Millions of Americans are forecast to apply for unemployment benefits as the coronavirus pandemic companies close shutters, resulting in massive layoffs. Many economists say that the United States is almost certainly in recession.
But the chaos that the world economy is causing threatens to cause severe pain, particularly to the working class. The New York Times reported. Companies around the world have closed their doors to curb the spread of the virus. The nations are also sealing their borders and ordering millions of citizens to stay in their homes.
The crisis shows different attitudes towards how governments should strengthen the safety net for the most vulnerable. In Europe, an idea prevails in the fight against the corona virus: pay the workers to stay at home and do nothing.
The calculations among governments in Denmark, the Netherlands and the United Kingdom appear to be that it is better to pay people and keep them on the payroll than to risk economic disruption from mass layoffs. This is an approach that could be compared to freezing economies and thawing at the end of the pandemic.
In the United States, much of the legislature's attention has focused on increasing unemployment benefits and extending eligibility to receive benefits. The $ 2 trillion stimulus bill in Congress includes provisions to increase unemployment benefits by $ 600 a week and to send checks of $ 1,200 to Americans less than $ 75,000 Earn dollars. according to NBC News.
Here you can find more details on the plans currently underway in the three European countries listed above.
Denmark covers up to 90% of workers' wages for employers – as long as they are not laid off.
Jacob Gronholt-Pedersen / Reuters
The Danish government announced last week that private companies would pay 75% to 90% of their employees' salaries – up to DKK 26,000 or around $ 4,000 a month for each employee – to prevent large layoffs.
Under the plan, the government would also cover sick leave and compensate companies for fixed expenses such as rent. It is scheduled to end in June.
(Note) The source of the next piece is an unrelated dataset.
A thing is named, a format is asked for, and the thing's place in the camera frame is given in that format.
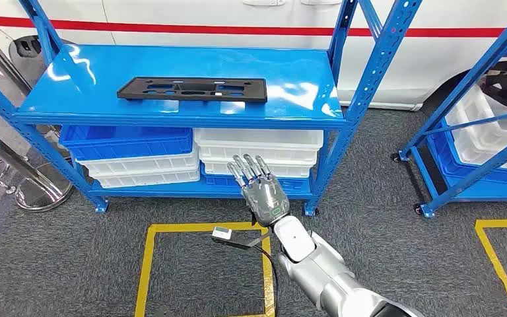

"The philosophy here is that the government wants companies to maintain their relationship with their workers," said Danish economist Flemming Larsen said the Atlantic. "It will be more difficult to recover strongly when companies have to spend time hiring redundant employees."
Denmark could spend up to 13% of its gross domestic product on financing the ambitious plan.
Peter Hummelgaard, the country's labor minister, said the government had tried to use radical measures to combat the economic pain of its average citizen.
"It is very different from 12 years ago when we saved Wall Street and forgot Main Street, as you might say in American terms," said Hummelgaard told the magazine. "This time it's about keeping Main Street as good as possible."
The Netherlands also pays up to 90% of workers' wages to avoid huge job losses.
Under the plan outlined by the Dutch governmentA company that loses at least 20% of its sales can apply for emergency government aid.
The government would then provide the company with funds to cover its employees' wages for the next three months.
The approach is very similar to that of Denmark.
The British government said it would pay workers' wages for the first time in its history.
Matt Dunham / Pool via REUTERS / File Photo
The UK government recently launched a new plan to pay up to 80% of an employee's salary and to cover up to £ 2,500 a month. The BBC reported. That would be around $ 3,000.
"For the first time in our history, the government will intervene and pay people's wages," said Chancellor Rishi Sunak said on Friday.
British officials said the directive could be applied retrospectively, meaning that business owners could hire workers who had been fired from the corona virus – and could grant them a leave of absence instead.
Sunak said the "unprecedented" measures will take three months, but could be extended if necessary.
In addition to the pay program, the UK government has given small businesses free cash grants and deferred income tax payments for six months.